Es lo que ocurre en Paraguay, de Paula Grinszpan y Lucía Maciel, que vi el fin de semana pasado, en el Teatro Astros. Los personajes dejan su paisaje natal para ir en busca de un territorio dorado, iluminado por la esperanza, que… no existe.

“Una obra única, absolutamente personal y magnética”, dijo Claudio Tolcachir. “El nuevo teatro argentino en una síntesis de tradición e innovación”, observó Jorge Dubatti. Se trata de una pieza musical kitsch y trash, protagonizada por el maravilloso y versátil Mariano Saborido (qué actor enorme), al que vimos en Lo que el río hace, de las hermanas Marull.

Paraguay está atravesada por la melodía del sueño americano, donde dos chicas (Manuela Martínez, Olivia Daiez) emprenden un viaje hacia lo que suponen, mal, que es la libertad. El territorio del Norte, los Estados Unidos de América. Tendrán que atravesar desafíos mágicos para poder llegar a una Tierra que les vendieron como Prometida, mientras Migue Canevari nos deleita con los acordes de sonidos guaraníticos de la guitarra que hace sonar la música compuesta por Román Martino.
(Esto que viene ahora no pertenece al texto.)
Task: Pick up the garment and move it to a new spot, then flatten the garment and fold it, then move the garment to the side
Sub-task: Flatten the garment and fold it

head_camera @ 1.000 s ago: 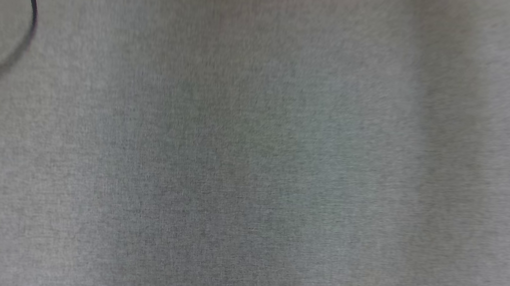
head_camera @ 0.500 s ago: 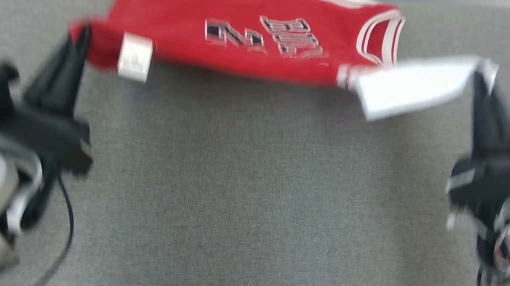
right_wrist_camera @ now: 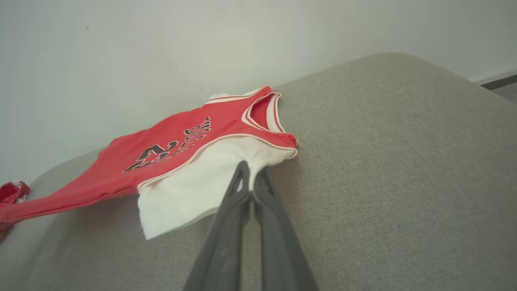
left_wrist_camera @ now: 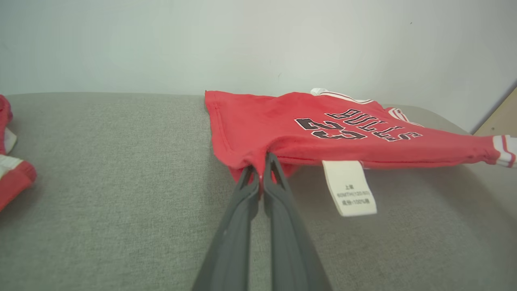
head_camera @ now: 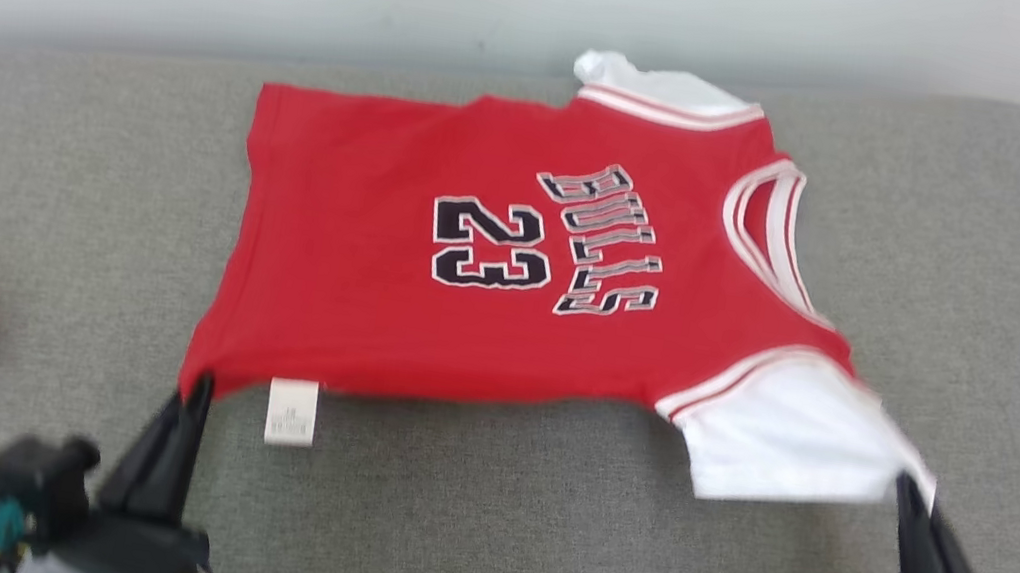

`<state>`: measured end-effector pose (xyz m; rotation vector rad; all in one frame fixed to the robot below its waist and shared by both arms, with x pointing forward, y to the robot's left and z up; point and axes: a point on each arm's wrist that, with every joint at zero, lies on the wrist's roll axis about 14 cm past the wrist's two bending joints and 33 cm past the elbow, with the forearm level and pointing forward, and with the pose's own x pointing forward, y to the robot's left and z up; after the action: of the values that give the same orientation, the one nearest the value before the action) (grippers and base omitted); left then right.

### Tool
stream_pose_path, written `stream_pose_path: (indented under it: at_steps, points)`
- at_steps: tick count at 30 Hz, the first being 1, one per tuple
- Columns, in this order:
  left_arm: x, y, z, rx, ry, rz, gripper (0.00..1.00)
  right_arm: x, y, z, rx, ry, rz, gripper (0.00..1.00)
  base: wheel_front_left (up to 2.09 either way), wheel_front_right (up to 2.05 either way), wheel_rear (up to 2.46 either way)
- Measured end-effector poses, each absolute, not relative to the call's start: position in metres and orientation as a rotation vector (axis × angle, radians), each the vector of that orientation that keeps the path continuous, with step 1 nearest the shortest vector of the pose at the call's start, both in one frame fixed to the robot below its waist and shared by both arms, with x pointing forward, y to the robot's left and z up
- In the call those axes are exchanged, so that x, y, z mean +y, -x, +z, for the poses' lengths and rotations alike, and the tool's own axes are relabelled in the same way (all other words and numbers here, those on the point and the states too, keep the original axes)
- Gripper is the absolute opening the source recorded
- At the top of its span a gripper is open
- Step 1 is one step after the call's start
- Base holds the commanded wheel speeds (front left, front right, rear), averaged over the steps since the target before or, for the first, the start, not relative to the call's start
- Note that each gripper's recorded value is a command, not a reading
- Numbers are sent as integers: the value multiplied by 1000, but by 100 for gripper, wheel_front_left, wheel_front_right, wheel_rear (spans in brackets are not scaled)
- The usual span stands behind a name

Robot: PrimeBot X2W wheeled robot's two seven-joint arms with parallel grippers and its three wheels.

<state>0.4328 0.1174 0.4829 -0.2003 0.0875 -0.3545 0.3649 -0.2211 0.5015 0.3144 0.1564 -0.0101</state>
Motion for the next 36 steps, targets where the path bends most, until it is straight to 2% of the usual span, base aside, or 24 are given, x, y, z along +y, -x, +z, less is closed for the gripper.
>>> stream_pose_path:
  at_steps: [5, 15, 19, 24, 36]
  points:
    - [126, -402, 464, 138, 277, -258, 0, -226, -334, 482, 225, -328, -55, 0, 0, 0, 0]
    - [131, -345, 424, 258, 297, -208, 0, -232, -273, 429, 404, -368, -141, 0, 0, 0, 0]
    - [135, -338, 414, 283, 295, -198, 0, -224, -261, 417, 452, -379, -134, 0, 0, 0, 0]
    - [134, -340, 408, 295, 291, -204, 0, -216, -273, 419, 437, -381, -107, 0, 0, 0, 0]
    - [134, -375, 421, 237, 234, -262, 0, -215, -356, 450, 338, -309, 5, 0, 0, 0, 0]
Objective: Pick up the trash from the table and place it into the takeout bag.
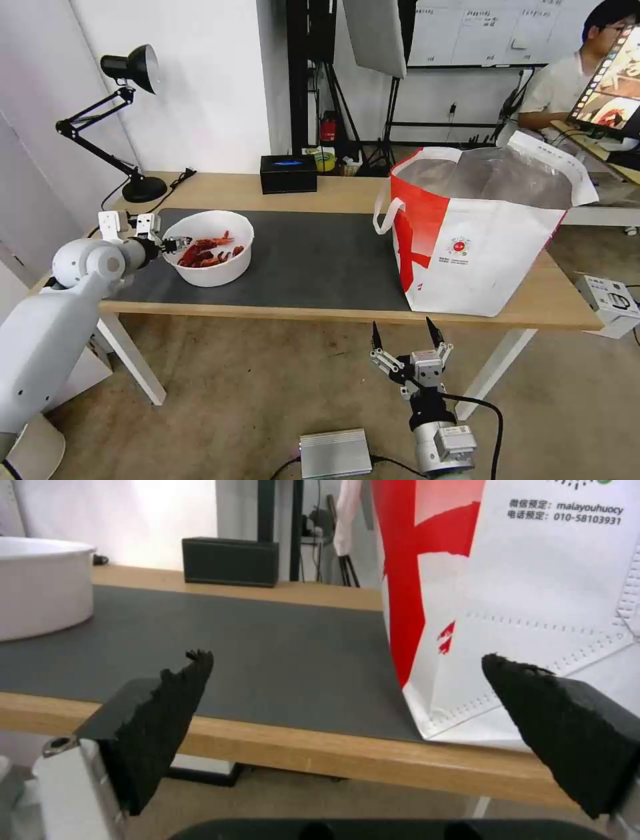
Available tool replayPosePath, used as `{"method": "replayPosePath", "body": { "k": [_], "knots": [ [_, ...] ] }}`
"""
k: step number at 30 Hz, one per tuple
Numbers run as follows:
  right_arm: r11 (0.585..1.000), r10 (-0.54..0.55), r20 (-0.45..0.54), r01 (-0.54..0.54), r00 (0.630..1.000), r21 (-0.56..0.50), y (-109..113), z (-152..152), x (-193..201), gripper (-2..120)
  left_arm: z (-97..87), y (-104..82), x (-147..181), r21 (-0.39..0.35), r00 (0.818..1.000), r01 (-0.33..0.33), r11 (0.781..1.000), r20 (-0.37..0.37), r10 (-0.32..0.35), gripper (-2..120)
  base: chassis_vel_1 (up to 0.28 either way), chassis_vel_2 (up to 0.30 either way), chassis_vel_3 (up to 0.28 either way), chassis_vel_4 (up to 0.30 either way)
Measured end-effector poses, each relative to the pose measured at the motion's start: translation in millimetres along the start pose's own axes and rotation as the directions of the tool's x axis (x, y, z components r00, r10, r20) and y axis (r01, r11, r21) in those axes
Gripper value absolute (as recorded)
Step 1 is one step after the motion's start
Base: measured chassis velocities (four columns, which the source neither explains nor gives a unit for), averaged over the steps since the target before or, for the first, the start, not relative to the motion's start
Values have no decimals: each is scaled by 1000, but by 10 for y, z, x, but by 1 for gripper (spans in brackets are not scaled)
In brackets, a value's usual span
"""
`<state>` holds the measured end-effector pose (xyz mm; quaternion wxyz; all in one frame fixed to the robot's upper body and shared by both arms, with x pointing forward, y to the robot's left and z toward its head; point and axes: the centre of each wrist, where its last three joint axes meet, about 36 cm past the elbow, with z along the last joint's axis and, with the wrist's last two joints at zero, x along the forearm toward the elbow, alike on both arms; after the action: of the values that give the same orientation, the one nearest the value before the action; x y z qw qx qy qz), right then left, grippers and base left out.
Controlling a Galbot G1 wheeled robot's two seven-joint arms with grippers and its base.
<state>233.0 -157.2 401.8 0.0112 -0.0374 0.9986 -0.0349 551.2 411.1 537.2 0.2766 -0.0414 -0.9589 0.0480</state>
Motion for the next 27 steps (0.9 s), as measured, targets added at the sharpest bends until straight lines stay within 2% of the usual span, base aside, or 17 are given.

También hay música en La Falcón, el musical que dirige Cintia Miraglia en El extranjero. La Falcón es Ada Falcón, una mezzosoprano de comienzos del siglo veinte, que se hizo mito porque se enclaustró en un convento de Salsipuedes, Córdoba, en pleno apogeo de su carrera como cancionista de tangos.

La emperatriz del tango es María Colloca y Carlos Ledrag encarna a Francisco Canaro, dueños ambos de voces maravillosas y personajes protagónicos de una relación tormentosa. El tango fue siempre un territorio de machos, Canaro una figura popular, de gran poder monetario, y quien ayudó a Ada a proyectarse masivamente.

Pero las convenciones patriarcales a las que se aferró Canaro no permitieron que su relación sentimental se desarrolle y prolongue en el tiempo y la frustración de Ada la llevó a renunciar a todo. Las normas sociales pesaron más para él, quien nunca se separó de su esposa y la cantante optó, frustrada y triste, por retirarse de la escena pública.

Aunque las condiciones cambiaron, las mujeres del tango siguen siendo minoría respecto de los hombres, con menos peso en las decisiones de los conjuntos musicales y en la relación con las compañías. Siguen teniendo más dificultades que ellos para labrarse un destino artístico y trascender.